Thursday, March 24, 2011

Our Fears (poem)

***I have to preface this a bit before you can read it.  First off, one of my favorite poets (Herbert) has a poem entitled "Our Fears," so I thought I would give it a shot.  I don't think I come close to him, but I'll get there one day.  Secondly this stemmed from experiences that I've recently been through.  I've had to really put my life up to a magnifying glass.  I haven't been myself in ages.  I have been a sad little person who has doubted my own abilities to accomplish my own goals.  I have suffered from the fear of settling and the fear of being untalented and worthless.  I know this is some heavy shit, but it's all true.  No more... No more am I going to doubt myself and my ability to be whomever and whatever I want to be.  I know what I want to get out of life and it's time I brought that confidence forward.

ANYWAY...poem time...and please, as always...let me know what you think...(if anything is unclear, if it can be made better)...I want to know.


Our fears leave us as trembling piles, suffocating,
with each attempted breadth grinding us down
more and more, until we feel twisted and wrung out.

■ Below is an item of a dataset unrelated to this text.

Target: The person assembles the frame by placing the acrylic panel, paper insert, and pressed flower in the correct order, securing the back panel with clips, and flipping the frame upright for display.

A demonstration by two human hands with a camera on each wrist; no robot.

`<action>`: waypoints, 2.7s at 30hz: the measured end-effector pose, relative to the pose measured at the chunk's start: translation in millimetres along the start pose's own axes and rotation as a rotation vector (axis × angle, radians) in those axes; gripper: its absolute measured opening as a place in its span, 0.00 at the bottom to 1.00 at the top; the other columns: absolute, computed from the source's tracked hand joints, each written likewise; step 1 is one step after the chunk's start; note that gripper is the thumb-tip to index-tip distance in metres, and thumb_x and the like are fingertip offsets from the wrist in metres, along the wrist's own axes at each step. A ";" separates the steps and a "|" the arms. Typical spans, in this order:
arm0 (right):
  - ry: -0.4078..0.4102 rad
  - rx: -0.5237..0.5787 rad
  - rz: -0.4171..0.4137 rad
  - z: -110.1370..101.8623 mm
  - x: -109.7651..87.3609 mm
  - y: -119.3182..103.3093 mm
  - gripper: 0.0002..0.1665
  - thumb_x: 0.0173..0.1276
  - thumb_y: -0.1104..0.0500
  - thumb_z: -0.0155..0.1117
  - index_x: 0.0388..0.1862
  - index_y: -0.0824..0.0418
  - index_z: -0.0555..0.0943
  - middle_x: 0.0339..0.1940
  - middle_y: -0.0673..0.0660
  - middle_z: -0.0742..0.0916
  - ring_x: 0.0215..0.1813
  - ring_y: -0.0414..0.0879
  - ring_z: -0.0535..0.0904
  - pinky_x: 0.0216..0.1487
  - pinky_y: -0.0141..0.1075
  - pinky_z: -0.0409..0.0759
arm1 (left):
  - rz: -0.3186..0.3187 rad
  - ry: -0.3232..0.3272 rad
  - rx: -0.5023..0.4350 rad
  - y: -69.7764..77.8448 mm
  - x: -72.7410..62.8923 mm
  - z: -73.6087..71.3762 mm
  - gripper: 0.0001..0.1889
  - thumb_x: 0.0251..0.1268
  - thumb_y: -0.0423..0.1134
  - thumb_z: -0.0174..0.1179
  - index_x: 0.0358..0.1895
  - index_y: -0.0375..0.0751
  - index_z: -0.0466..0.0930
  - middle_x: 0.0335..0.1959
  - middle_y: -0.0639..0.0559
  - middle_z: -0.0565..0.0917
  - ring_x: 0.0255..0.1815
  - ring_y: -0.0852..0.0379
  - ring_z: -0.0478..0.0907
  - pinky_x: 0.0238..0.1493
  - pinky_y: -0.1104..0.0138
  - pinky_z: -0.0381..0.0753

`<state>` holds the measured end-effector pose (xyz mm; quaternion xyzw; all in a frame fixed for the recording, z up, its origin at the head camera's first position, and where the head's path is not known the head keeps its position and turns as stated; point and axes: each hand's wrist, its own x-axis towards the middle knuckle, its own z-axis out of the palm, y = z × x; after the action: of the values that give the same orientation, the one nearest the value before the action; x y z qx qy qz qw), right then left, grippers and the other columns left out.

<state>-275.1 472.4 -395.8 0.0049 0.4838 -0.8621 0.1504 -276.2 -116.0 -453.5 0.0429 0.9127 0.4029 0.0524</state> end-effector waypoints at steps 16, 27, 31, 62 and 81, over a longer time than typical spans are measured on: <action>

And we fear this self-annihilation
leaving us empty of every joyous emotion.
We fear an attack both physical and emotional,
a war, whether it's exaggerated or legitimate:
personal or involving masses.

Our fears have us question fairness only because
we cower to the thought of loneliness.  Yet,
fear and loneliness walk together lovingly
destroying all the grinded down, twisted people
before it.

But we are not the damned, downtrodden and
helpless bastards unless we choose to take
a setback and turn it into defeat.  Some of us slide
so low that we become mud, depressing, grey-brown,
dingy, infested and infected; leaving us impure and clouded
to all reality.  Others rise so high that every beautiful star
in the sky turns into a shuriken ready to rip your fucking head
off.

Our fears keep us from the middle.  They keep us from stability.